Together, CHX-chases, 35S-pulse-chases, and anti-Cog1AcNt results with wt versus mutant S. cerevisiae and with mutants of MD-Cog1wt (Figures 1, S3 and S4) identified this subunit of the COG complex as a short-lived substrate of the Ac/N-end rule pathway.

Cog1 Interactions with Other COG Subunits and Membranes

Cog1 contributes to interactions of the COG complex with the Golgi membrane (Sztul and Lupashin, 2009). In a test that did not distinguish between Golgi and other membranes, cell extracts were fractionated into soluble (“cytosol”) and insoluble (“membrane”) parts.
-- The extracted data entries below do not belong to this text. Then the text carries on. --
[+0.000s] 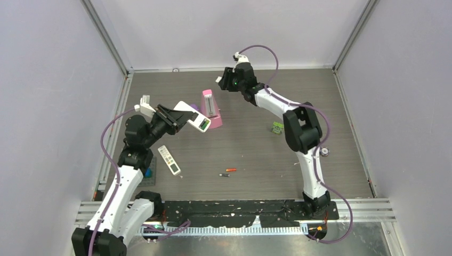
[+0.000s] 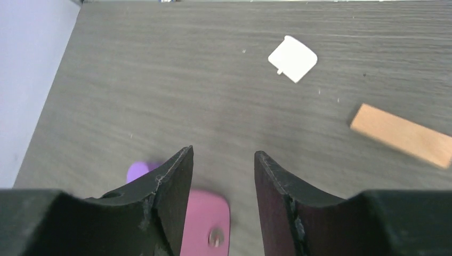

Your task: Load the batteries into the remote control

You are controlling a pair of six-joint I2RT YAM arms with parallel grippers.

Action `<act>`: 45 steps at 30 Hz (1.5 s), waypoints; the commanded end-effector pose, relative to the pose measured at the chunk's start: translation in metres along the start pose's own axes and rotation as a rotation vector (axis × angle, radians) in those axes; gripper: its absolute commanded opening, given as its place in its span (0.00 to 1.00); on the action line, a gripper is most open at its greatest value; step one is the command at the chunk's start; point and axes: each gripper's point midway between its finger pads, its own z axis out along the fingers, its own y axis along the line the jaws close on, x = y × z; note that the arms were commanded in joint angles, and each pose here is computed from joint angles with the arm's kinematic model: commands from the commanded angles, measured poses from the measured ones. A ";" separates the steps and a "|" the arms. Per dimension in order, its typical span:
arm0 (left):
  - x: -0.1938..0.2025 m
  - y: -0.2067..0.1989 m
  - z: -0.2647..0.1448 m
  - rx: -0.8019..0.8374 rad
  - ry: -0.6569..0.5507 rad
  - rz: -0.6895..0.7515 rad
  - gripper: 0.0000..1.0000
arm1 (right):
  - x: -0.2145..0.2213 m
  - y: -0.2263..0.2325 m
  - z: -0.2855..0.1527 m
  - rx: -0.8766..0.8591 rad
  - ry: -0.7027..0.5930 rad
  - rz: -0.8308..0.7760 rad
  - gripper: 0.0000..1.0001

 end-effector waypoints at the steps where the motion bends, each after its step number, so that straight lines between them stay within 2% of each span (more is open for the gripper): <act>1: -0.010 -0.020 -0.001 0.038 -0.001 0.039 0.00 | -0.073 0.012 0.029 -0.058 -0.236 0.148 0.49; 6: -0.014 -0.018 0.005 0.024 0.001 0.034 0.00 | -0.074 0.001 0.067 -0.077 -0.273 0.377 0.43; 8: -0.016 -0.017 0.007 0.018 0.000 0.030 0.00 | -0.062 -0.009 0.086 -0.057 -0.269 0.441 0.40; 9: -0.016 -0.015 0.008 0.015 0.001 0.029 0.00 | -0.072 -0.009 0.088 -0.052 -0.300 0.463 0.40; 14: -0.020 -0.013 0.012 0.006 0.000 0.023 0.00 | -0.059 -0.026 0.109 -0.012 -0.316 0.589 0.39; 27: -0.029 -0.007 0.020 0.002 -0.012 0.002 0.00 | -0.016 -0.062 0.123 0.162 -0.252 0.704 0.37; 37: -0.030 -0.003 0.021 -0.002 -0.003 -0.005 0.00 | -0.002 -0.061 0.137 0.112 -0.217 0.758 0.38; 38: -0.041 0.001 0.023 -0.026 -0.064 -0.004 0.00 | 0.001 -0.060 0.139 0.101 -0.212 0.763 0.38; 40: -0.030 -0.002 0.021 -0.003 -0.001 -0.006 0.00 | 0.005 -0.061 0.141 0.099 -0.203 0.775 0.38; 45: -0.030 -0.002 0.020 -0.001 0.008 -0.008 0.00 | 0.013 -0.065 0.144 0.113 -0.194 0.800 0.37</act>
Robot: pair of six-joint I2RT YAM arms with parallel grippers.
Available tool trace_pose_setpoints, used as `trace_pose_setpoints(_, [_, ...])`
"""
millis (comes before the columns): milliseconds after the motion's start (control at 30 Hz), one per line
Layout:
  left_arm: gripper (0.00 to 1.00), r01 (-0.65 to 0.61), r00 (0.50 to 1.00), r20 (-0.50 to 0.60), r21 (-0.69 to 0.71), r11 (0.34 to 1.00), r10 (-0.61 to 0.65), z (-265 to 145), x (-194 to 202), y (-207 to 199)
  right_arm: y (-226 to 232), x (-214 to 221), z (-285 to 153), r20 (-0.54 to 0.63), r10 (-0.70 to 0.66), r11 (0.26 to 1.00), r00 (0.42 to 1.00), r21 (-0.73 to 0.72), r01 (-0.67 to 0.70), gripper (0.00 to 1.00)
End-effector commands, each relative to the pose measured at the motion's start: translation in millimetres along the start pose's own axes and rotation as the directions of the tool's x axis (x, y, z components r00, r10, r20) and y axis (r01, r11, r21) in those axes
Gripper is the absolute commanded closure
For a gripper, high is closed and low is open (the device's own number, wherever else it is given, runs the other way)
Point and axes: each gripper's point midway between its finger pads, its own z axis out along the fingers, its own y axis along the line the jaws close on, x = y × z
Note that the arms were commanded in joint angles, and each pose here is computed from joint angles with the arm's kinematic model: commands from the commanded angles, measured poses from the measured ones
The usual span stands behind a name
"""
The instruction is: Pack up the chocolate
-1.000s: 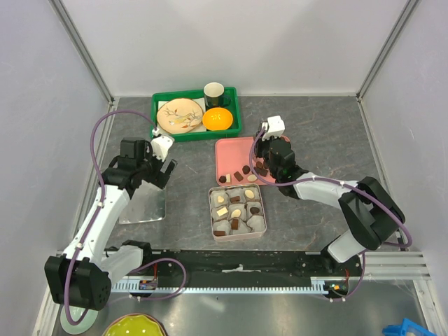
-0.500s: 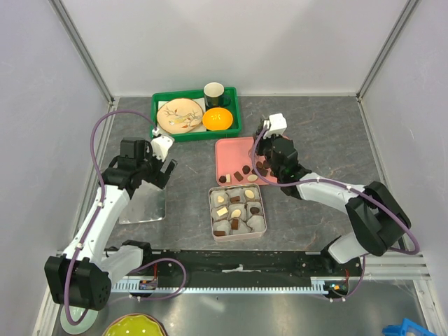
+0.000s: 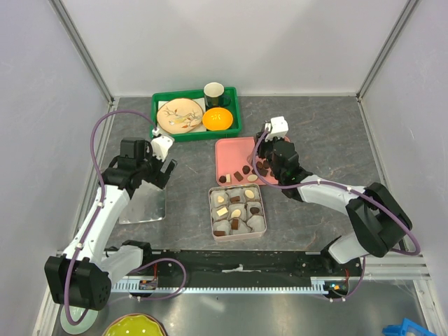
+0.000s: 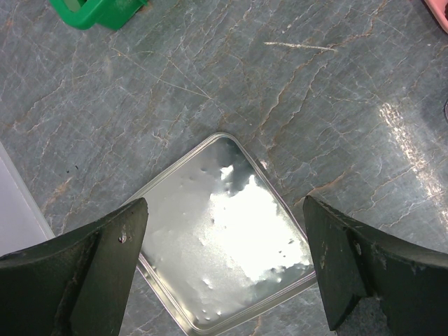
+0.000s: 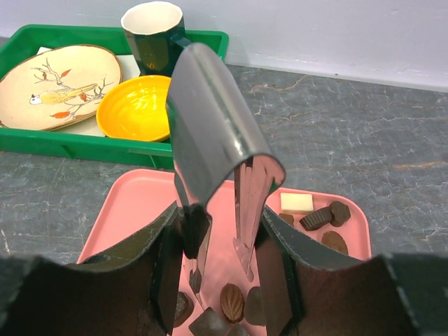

The absence of Nt-acetylation of MD-Cog1wt in naa20Δ cells did not affect its partitioning between membrane and soluble fractions (Figure S4D–E).

Schulman and colleagues showed that the Nt-acetyl moiety can significantly contribute to the affinity between an Nt-acetylated protein and its protein ligand (Monda et al., 2012; Scott et al., 2011). We found that both Cog3ha and Cog4ha could be coimmunoprecipitated (co-IPed) with MD-Cog1wt from both wt and naa20Δ extracts (Figure S4G, H). Thus, Nt-acetylation of MD-Cog1wt is not strictly required for its direct or indirect interactions with Cog3 and Cog4, i.e., a possibly lower affinity of unacetylated MD-Cog1wt (in naa20Δ cells) for its protein ligands was still sufficient for co-IP. We also found that the apparent Mr of the 93-kDa Cog3 was increased by ~8 kDa either in naa20Δ cells or in the absence of overexpressed MD-Cog1wt. Upshifted Cog3 could be co-IPed with MD-Cog1wt (Figure S4G). One interpretation of these results is that Cog3 is monoubiquitylated under the above conditions.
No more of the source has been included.